Soyer, yaşanan sorunlar nedeniyle “Kıbrıslı Türklerin cezalandırılması gerektiği” konusunda Türkiye Yardım Heyeti Teknik Başkanı’na atıfla yapılan açıklamanın Türkiye’den para talep etmeyi amaçladığını kaydederek, “Bu beni yerin dibine soktu” dedi.
Soyer, hükümet üyelerinin CTP hükümetlerini suçlayarak para istediğini ifade ederek, “asla ülkenin hiçbir siyasi partisini, meclisi veya siyasiyi Türkiye’ye şikayet ederek para talep etmediğini” belirtti.
Soyer, Cumhurbaşkanı Derviş Eroğlu’nun başbakanlığı döneminde kasım 2009’da imzalanan ve 5 Ocak 2010 tarihli Resmi Gazete’de yayınlanarak yürürlüğe giren protokolde “KİT’ler üretim maliyetlerine negatif etki yapar” tümcesinin yer almasını eleştirdi.

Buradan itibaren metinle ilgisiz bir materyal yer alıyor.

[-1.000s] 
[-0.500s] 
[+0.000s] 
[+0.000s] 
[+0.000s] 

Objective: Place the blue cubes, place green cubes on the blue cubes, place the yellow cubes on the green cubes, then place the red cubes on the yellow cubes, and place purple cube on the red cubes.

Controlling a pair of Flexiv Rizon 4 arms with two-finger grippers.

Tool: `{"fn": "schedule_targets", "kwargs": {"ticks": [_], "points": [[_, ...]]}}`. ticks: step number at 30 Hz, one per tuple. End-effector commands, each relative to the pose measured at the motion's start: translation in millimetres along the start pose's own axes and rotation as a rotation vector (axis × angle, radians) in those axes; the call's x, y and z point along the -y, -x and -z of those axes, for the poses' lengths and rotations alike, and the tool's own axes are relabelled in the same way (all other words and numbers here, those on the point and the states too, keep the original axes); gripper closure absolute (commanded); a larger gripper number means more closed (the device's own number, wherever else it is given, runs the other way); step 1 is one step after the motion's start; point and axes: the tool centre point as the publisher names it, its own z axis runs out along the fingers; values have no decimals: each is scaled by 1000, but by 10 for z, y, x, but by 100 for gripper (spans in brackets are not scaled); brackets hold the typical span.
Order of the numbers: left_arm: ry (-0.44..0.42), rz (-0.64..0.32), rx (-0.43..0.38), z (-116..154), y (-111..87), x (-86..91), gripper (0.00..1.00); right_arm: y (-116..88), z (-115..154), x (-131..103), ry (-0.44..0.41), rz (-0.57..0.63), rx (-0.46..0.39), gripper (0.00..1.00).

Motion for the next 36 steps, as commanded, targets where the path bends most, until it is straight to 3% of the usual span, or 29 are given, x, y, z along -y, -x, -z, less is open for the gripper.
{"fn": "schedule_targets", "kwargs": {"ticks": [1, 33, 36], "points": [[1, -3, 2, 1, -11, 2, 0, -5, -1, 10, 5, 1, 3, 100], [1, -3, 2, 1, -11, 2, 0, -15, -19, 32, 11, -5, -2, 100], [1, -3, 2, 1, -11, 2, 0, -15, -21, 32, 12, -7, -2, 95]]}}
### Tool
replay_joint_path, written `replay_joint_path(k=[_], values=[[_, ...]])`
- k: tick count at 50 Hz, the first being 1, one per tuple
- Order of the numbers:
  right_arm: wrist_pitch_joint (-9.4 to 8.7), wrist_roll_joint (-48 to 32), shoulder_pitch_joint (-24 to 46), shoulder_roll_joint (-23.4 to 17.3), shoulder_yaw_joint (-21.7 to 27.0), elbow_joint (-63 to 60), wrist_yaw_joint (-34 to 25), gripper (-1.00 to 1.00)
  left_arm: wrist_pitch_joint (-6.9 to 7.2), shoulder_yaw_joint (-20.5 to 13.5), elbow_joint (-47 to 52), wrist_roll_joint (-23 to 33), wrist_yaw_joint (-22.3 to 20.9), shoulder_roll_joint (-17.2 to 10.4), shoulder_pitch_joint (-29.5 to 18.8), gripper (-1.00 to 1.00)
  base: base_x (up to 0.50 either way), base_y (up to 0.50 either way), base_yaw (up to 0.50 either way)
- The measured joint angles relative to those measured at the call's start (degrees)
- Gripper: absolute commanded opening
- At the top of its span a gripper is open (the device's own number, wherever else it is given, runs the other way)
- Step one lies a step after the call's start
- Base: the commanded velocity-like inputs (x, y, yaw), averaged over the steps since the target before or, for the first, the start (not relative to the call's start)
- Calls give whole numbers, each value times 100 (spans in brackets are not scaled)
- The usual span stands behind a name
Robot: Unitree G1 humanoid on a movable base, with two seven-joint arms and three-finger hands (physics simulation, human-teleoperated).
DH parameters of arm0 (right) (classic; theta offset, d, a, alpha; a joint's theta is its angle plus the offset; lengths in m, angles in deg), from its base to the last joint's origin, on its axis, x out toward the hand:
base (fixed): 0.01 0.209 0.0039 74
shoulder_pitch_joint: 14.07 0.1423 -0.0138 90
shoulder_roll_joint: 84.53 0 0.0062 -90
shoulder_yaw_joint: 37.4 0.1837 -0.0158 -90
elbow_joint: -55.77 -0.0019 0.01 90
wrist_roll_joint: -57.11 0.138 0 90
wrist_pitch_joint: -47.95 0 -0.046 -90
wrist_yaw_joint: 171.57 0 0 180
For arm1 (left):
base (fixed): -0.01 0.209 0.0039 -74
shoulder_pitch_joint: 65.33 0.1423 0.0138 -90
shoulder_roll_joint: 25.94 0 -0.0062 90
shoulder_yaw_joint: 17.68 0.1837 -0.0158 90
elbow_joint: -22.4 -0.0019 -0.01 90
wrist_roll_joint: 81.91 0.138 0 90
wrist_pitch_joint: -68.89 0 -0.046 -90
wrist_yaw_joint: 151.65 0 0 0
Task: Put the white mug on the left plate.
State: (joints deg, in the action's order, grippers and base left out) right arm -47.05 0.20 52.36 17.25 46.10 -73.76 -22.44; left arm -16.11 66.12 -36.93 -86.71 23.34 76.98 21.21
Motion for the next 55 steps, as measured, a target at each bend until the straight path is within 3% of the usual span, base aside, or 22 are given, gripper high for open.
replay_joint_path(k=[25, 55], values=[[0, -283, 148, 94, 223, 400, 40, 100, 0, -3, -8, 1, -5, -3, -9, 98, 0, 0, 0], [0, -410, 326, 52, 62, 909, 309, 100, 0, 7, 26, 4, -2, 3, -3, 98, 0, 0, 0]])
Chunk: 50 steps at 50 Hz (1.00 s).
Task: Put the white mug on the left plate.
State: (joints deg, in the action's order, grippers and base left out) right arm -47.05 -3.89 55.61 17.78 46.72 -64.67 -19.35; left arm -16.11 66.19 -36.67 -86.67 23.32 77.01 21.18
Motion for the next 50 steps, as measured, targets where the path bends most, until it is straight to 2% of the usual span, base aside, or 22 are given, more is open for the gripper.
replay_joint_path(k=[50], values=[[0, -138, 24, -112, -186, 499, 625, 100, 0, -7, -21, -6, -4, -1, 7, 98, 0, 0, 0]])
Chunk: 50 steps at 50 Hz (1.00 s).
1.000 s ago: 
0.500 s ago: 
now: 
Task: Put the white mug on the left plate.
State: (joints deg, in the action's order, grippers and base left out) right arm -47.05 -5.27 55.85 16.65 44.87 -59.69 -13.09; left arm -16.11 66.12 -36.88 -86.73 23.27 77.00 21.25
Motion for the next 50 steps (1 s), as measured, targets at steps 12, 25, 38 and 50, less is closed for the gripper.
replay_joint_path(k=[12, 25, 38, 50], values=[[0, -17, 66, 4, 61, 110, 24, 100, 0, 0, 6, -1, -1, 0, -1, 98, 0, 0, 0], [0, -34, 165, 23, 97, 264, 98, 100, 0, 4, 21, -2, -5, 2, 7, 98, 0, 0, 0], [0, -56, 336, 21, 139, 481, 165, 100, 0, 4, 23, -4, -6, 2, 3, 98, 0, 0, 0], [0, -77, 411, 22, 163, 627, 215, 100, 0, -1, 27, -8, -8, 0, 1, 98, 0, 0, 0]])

Kendisinin başbakan olması halinde böyle bir tespitin protokole girmesine asla izin vermeyeceğini anlatan Soyer, ülkede KİT’lerin üretime negatif etkisi olmadığını, hatta bazı sınırlı yerlerde pozitif etkisinin olduğunu vurguladı, Binboğa Yem Fabrikası’nı örnek gösterdi.
Soyer, ekonomik sorunları verilerle tartışmak gerektiğini söyledi. “Yabancı diyarda sultan olmaktansa kendi ülkemin dağında eşkiya olmayı yeğlerim” diyen Soyer, hesaplaşmanın kendi arasında yapılması gerektiğini yineledi. Soyer, tüm siyasilerin birbirini yabancı bir ülkeye şikayet etme anlayışından bir bütün olarak uzaklaşmak gerektiğini anlattı.
Soyer, Türkiye’nin Kıbrıslı Türklerin cezalandırılası haberiyle bugün bir gazetede yayımlanan 13’üncü maaşların ödenmesiyle ilgili avans verilmediğine yönelik haberin “sızdırılmış haber” olduğunu da savunarak, buradaki amacın Türkiye ile Kıbrıs Türkü’nü karşı karşıya getirmek olduğunu kaydetti.
Soyer, Cumhurbaşkanı Derviş Eroğlu’nun “B planı olmadığı” açıklamasına karşın Türkiye’de Egemen Bağış’ın “Ercan’a uçak indiği anda Hristofyas da aynı anda İstanbul’a gelsin onunla Kapalı Çarşı’da alışveriş yapmayı isterim” diyebildiğini belirterek, “Bunun anlamı Kıbrıs sorununda politikanın merkezinin Lefkoşa olmadığıdır” dedi.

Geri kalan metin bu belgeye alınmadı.